# Your objective
In the listing below, start your output at the line with "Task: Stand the" and end it after the line with "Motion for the", copying every line exactly.

============

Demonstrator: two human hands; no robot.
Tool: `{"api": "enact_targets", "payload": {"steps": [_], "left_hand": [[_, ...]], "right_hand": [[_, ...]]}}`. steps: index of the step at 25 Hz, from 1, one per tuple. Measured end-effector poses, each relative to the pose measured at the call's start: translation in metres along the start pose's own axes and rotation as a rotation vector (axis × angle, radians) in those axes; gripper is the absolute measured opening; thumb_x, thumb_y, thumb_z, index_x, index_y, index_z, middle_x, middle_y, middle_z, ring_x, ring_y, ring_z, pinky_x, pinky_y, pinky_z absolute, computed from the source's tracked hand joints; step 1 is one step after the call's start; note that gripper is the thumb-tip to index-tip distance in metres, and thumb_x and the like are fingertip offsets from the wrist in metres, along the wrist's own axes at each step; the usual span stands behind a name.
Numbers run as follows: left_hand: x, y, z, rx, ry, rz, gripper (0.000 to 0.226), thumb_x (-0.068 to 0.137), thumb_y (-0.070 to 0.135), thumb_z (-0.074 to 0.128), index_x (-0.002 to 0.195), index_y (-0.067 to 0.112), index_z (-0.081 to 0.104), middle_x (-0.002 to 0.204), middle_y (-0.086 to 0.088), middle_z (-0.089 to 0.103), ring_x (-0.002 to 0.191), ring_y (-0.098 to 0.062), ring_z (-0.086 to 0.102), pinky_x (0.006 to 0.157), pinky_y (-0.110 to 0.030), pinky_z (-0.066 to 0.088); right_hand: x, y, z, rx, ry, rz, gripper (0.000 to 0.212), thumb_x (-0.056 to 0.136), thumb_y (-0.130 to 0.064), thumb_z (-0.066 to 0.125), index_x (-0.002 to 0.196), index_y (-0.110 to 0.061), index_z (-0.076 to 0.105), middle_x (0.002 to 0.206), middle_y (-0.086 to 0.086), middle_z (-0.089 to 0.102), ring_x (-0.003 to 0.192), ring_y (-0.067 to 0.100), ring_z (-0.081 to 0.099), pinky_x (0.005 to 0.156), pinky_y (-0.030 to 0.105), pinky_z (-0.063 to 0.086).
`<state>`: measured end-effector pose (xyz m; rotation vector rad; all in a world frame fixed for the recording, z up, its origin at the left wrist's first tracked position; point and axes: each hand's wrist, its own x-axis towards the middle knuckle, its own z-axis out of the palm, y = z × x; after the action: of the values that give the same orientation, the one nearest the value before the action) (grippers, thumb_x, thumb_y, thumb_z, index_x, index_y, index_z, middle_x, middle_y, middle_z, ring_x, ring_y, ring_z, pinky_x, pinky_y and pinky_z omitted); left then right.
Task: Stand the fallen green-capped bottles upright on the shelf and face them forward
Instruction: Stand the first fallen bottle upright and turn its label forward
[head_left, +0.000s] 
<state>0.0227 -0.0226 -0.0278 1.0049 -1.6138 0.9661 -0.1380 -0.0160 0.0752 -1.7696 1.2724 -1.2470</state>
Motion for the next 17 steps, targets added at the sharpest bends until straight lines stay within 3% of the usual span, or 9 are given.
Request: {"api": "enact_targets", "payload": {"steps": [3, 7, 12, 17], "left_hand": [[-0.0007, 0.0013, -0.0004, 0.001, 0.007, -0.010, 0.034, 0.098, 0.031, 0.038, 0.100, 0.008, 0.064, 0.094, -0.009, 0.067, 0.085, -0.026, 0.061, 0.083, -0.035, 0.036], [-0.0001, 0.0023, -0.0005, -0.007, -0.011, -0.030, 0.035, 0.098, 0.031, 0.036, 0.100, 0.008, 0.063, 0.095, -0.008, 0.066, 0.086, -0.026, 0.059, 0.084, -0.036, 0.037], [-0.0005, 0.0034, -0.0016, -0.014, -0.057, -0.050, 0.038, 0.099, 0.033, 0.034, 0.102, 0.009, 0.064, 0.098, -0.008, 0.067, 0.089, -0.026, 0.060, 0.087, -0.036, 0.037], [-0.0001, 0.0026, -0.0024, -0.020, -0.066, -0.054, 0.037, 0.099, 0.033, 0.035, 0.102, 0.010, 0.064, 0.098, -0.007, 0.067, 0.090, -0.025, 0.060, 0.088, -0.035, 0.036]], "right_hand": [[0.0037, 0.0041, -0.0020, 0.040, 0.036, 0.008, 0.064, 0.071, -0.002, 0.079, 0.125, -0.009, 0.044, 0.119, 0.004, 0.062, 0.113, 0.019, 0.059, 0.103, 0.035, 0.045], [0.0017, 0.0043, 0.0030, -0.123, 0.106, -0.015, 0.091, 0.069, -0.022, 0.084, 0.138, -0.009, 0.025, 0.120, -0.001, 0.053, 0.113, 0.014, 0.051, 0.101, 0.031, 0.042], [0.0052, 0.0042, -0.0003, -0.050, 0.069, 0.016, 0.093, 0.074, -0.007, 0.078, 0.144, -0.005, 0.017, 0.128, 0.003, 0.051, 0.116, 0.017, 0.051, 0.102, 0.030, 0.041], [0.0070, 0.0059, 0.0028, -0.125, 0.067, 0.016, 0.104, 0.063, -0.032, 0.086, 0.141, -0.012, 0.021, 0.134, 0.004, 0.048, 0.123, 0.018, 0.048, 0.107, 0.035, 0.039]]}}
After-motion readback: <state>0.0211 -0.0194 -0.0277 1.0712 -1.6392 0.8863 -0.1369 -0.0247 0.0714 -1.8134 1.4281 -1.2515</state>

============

# Answer section
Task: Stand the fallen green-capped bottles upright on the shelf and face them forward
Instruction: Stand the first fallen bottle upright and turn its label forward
[head_left, +0.000s] 
<state>0.0227 -0.0226 -0.0278 1.0049 -1.6138 0.9661 -0.1380 -0.0160 0.0752 -1.7696 1.2724 -1.2470</state>
Motion for the next 17 steps, targets added at the sharpest bends until straight lines stay within 3% of the usual span, or 9 are given.

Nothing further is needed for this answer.